TO DO:
Among the lines below, count those with the word "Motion". Answer with the number only.

SOURCE DATA:
/---

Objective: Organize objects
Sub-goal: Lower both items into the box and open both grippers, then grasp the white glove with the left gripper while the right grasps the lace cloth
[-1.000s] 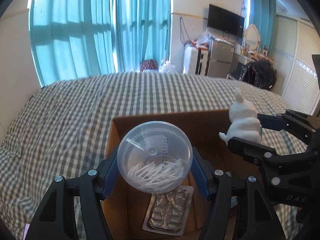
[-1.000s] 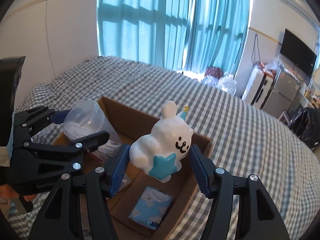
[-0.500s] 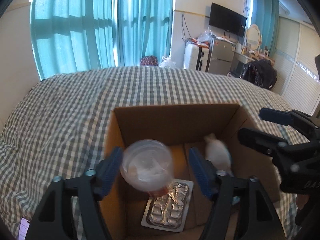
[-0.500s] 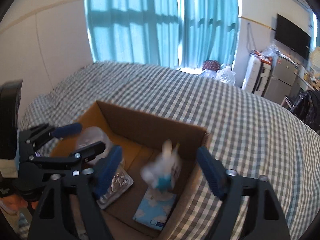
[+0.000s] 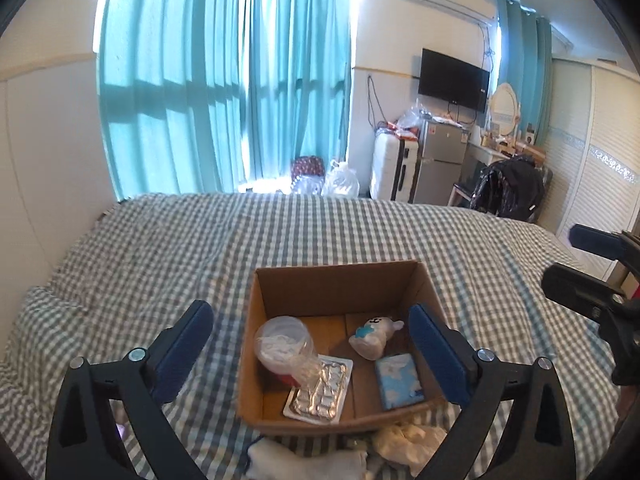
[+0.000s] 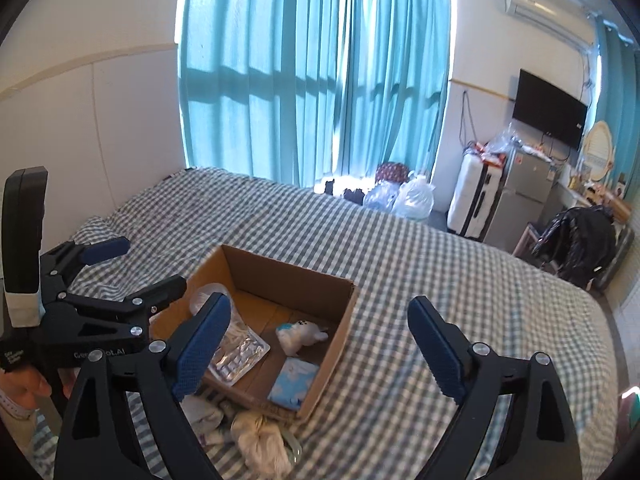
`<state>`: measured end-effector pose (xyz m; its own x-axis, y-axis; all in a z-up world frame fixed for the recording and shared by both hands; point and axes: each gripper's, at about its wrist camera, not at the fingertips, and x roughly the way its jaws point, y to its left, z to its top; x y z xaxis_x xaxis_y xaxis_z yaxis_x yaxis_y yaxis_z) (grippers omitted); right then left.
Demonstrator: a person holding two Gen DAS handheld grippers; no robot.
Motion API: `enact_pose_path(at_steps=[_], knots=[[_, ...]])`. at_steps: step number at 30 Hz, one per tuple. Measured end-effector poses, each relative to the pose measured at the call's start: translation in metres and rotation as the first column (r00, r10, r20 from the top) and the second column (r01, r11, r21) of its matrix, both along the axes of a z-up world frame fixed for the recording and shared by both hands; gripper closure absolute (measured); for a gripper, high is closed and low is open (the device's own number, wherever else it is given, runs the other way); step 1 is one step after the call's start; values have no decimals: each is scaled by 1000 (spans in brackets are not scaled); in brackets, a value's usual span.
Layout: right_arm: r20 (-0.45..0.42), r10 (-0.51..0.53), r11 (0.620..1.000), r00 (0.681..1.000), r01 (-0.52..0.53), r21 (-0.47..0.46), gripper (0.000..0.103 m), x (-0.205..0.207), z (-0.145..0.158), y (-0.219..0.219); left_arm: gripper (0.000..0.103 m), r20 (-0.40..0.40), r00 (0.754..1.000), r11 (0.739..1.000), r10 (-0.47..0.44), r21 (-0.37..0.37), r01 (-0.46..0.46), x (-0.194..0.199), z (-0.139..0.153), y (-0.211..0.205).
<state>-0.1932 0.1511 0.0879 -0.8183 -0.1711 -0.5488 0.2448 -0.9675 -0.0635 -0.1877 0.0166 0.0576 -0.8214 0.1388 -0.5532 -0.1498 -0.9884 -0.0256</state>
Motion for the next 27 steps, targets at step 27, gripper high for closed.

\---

SOLUTION FOR THIS TASK:
2